■ **What to produce**: Write out, precisely and in full, each line of the material.

Supplied information section start

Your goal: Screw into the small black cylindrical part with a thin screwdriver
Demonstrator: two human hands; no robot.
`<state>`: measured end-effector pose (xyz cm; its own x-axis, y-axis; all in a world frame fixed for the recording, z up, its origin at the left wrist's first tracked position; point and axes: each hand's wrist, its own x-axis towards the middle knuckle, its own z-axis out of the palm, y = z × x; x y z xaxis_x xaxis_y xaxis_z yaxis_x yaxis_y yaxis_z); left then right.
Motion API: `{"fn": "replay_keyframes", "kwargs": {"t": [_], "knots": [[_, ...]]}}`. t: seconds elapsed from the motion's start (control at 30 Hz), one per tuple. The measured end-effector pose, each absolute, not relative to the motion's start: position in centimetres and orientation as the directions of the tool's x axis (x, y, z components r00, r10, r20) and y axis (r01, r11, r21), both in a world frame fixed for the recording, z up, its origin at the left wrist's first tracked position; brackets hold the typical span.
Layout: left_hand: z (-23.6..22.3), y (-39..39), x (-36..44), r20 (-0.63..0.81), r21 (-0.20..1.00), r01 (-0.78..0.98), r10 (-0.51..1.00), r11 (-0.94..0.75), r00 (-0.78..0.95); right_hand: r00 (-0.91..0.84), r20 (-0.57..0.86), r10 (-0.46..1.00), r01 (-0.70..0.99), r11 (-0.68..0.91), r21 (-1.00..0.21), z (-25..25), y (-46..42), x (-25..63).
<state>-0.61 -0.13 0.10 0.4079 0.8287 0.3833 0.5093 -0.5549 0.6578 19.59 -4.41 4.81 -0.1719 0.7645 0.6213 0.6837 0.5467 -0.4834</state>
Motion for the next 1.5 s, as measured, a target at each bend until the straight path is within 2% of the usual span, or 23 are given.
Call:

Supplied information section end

■ **Solved problem**:
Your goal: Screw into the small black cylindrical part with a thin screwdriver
Demonstrator: two human hands; no robot.
`<state>`: measured end-effector pose (xyz cm; its own x-axis, y-axis; all in a world frame fixed for the recording, z up, its origin at the left wrist's first tracked position; point and axes: each hand's wrist, its own x-axis towards the middle knuckle, its own z-axis out of the palm, y = z × x; x y z xaxis_x xaxis_y xaxis_z yaxis_x yaxis_y yaxis_z); left then right.
Motion API: `{"fn": "replay_keyframes", "kwargs": {"t": [_], "knots": [[_, ...]]}}`. t: seconds elapsed from the motion's start (control at 30 Hz), one per tuple. The measured end-effector pose, each absolute, not relative to the motion's start: position in centimetres and orientation as the directions of the tool's x axis (x, y, z components r00, r10, r20) and y axis (r01, r11, r21), both in a world frame fixed for the recording, z up, its origin at the left wrist's first tracked position; brackets hold the typical span.
Layout: left_hand: z (-23.6..22.3), y (-39..39), x (-36..44), r20 (-0.63..0.81), r21 (-0.20..1.00), r01 (-0.78..0.98), r10 (-0.51..1.00), r11 (-0.94..0.75), r00 (-0.78..0.95); right_hand: r00 (-0.91..0.84), r20 (-0.57..0.86), r10 (-0.46..1.00), r01 (-0.70..0.99), r11 (-0.68..0.91), r21 (-1.00..0.21), z (-25..25), y (-46..42), x (-25..63).
<state>-0.61 -0.13 0.10 0.4079 0.8287 0.3833 0.5093 -0.5549 0.6578 19.59 -4.41 4.81 -0.1719 0.7645 0.6213 0.6837 0.5467 -0.4834</state>
Motion for the next 1.5 s, as measured, a target at each bend until the straight path is within 2% of the usual span, or 23 are given.
Call:

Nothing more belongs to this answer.